- TASK TO COMPLETE -
Omit all pictures, then repeat the listing exactly.

- RAW DATA -
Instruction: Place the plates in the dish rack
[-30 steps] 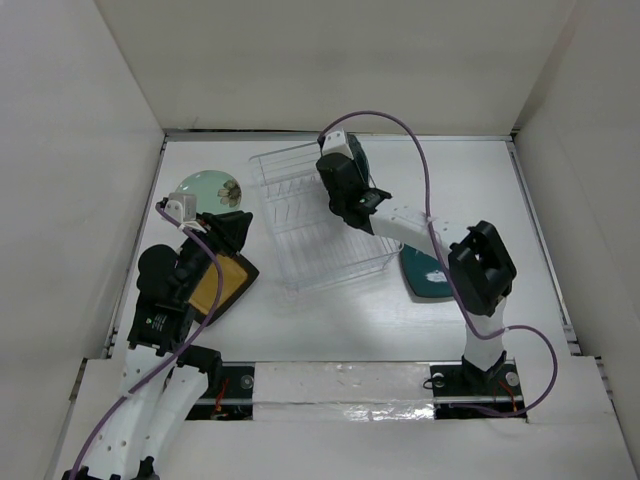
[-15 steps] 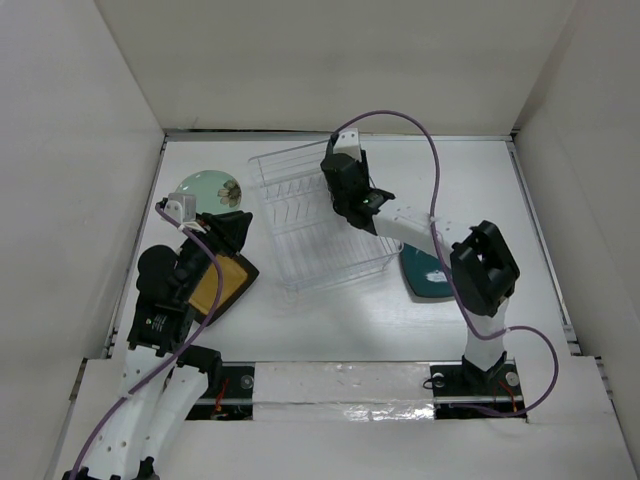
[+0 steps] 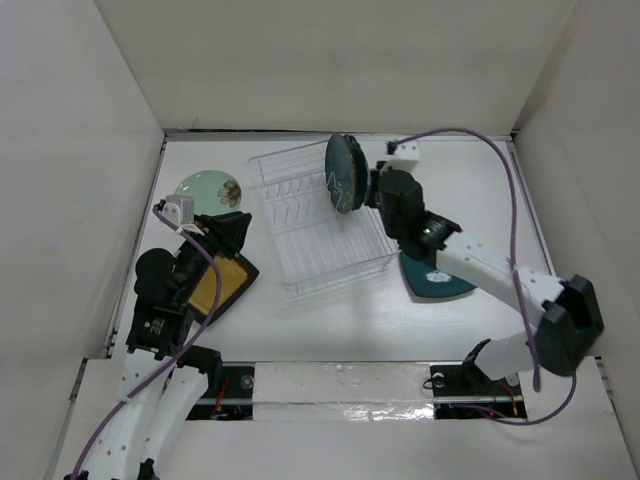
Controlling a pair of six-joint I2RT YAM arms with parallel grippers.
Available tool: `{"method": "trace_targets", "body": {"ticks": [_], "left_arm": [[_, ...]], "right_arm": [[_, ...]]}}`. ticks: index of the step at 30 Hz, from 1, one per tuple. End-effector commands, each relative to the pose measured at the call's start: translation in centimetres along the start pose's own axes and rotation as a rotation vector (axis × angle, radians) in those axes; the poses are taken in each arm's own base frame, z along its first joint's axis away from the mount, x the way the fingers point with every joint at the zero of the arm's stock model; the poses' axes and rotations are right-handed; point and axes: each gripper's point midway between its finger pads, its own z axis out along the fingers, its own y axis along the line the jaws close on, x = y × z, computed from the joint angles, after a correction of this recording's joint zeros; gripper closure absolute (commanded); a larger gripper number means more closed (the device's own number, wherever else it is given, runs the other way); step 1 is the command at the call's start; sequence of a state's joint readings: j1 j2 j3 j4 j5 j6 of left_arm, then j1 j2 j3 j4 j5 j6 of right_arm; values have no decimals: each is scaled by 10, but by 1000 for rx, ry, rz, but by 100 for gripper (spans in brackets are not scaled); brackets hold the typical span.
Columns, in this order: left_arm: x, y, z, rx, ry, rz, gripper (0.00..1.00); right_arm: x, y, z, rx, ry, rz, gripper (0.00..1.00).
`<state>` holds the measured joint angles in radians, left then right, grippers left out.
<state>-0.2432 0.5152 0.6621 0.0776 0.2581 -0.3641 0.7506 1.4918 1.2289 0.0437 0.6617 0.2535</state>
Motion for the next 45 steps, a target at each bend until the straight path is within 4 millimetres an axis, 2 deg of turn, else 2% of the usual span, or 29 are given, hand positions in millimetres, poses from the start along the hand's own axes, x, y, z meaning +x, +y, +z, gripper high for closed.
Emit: {"method": "trace_targets", "body": {"ticks": [1,2,3,4,5,6,7,8,11,16,18,19,21,23,24,25,27,28,32,36,45], "left_arm": [[-18,-13,-3,45,-61,17,78],[-19,-14,-3,52,-61,13,78],[-18,-14,-3,54,-61,11,78],[-18,-15,-3,57,-61,10,78],[-19,-17,-3,64,-62,12,78],[-20,-17,-3,67,-64,9,78],[-20,-17,-4,66,-66,11,78],[-22,-18,-5,70,-73,11,78],[-25,-19,-8,69,-83,13,78],[-28,-21,-10,72,-96,16,78],[-29,-22,-11,75,-100,17,78],[-29,-22,-12,75,-102,17,78],[-29,-22,-12,75,-102,17,78],[-31,-22,-13,74,-109,18,78],[-31,-23,-13,76,-108,19,78],[-31,-23,-14,75,-110,20,78],[-32,-23,-15,75,-113,22,78],[-32,-22,-15,71,-113,23,78],[-33,-22,-15,68,-114,26,78],[-34,-22,-16,63,-116,30,78],[-33,-24,-16,67,-107,35,78]], "right_arm": [[6,-37,-26,16,-7,194,100],[21,-50,-32,27,27,221,100],[48,-69,-45,42,67,289,100],[65,-77,-52,38,103,322,100],[79,-93,-56,74,124,359,100],[119,-111,-67,131,197,401,100],[122,-120,-76,141,194,447,100],[137,-138,-82,194,220,472,100],[163,-164,-106,261,250,575,100],[168,-195,-132,342,228,674,100],[178,-206,-145,379,256,678,99],[184,-206,-148,377,278,687,94],[196,-201,-151,348,318,719,93],[207,-198,-150,331,357,738,76],[221,-200,-151,355,399,740,67],[227,-195,-151,331,442,749,59],[229,-200,-152,353,463,742,50],[226,-200,-151,351,466,741,42],[224,-201,-154,343,513,740,37],[239,-201,-157,346,585,749,36],[248,-185,-173,303,767,726,36]]}}
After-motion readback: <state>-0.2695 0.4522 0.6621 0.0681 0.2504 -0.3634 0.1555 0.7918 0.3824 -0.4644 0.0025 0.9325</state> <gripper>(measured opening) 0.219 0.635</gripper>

- RESPONSE TO THE EXERCISE -
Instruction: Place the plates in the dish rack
[-30 steps] 
[-15 steps] 
[+0 steps] 
Controlling a pair of six-joint I2RT YAM arms with parallel grippers.
Available tool: `{"method": "trace_targets", "body": {"ticks": [_], "left_arm": [[_, ...]], "right_arm": [[_, ...]]}}`. ticks: index of the step at 30 Hz, from 1, one per tuple. End-effector commands, each relative to the pose measured at the call's start: translation in centimetres along the start pose's own axes and rotation as a rotation vector (axis × angle, radians) in those axes; the poses are taken in each arm's own base frame, z along its first joint's axis away from the mount, x the way the fingers point with every joint at the zero of the arm's stock model; the poses' axes and rotations are right-handed; point and axes: each gripper's point midway between its finger pads, its own z axis out along the fingers, its own y axis along the line the jaws close on, x = y × z, computed from the joint angles, after a correction of this recording's joint zeros; gripper closure absolute (commanded); a larger gripper number means more closed (the device's own number, wherever else it is given, runs the other way); step 1 is the command at the call's start; sequence of a state's joint readings: j1 j2 j3 j4 j5 j6 of left_arm, then j1 j2 j3 j4 j5 j6 of right_arm; values have no decimals: each is scaled by 10, but by 1000 for rx, ry, rz, but by 100 for gripper (spans in brackets are not scaled); brackets hold the typical span.
Columns, in this order: left_arm: x, y, z, rx, ry, rz, gripper (0.00..1.00); right_arm: x, y, z, rx, ry, rz, gripper (0.00..1.00).
`<state>` holds the measured joint angles in radians, left then right, grippers left out.
<state>-0.2432 0.5152 0.6621 0.0776 0.2581 -0.3641 0.7506 1.4918 1.2289 0.0437 0.6617 0.2535</state>
Motion for the next 45 steps, a target at each bend until the straight path is within 4 millimetres an axis, 2 deg of turn, else 2% of the usual span, or 29 are given, hand positions in millimetres, poses from the start along the hand's own axes, x, y, z meaning +x, +y, +z, gripper high for closed.
Emit: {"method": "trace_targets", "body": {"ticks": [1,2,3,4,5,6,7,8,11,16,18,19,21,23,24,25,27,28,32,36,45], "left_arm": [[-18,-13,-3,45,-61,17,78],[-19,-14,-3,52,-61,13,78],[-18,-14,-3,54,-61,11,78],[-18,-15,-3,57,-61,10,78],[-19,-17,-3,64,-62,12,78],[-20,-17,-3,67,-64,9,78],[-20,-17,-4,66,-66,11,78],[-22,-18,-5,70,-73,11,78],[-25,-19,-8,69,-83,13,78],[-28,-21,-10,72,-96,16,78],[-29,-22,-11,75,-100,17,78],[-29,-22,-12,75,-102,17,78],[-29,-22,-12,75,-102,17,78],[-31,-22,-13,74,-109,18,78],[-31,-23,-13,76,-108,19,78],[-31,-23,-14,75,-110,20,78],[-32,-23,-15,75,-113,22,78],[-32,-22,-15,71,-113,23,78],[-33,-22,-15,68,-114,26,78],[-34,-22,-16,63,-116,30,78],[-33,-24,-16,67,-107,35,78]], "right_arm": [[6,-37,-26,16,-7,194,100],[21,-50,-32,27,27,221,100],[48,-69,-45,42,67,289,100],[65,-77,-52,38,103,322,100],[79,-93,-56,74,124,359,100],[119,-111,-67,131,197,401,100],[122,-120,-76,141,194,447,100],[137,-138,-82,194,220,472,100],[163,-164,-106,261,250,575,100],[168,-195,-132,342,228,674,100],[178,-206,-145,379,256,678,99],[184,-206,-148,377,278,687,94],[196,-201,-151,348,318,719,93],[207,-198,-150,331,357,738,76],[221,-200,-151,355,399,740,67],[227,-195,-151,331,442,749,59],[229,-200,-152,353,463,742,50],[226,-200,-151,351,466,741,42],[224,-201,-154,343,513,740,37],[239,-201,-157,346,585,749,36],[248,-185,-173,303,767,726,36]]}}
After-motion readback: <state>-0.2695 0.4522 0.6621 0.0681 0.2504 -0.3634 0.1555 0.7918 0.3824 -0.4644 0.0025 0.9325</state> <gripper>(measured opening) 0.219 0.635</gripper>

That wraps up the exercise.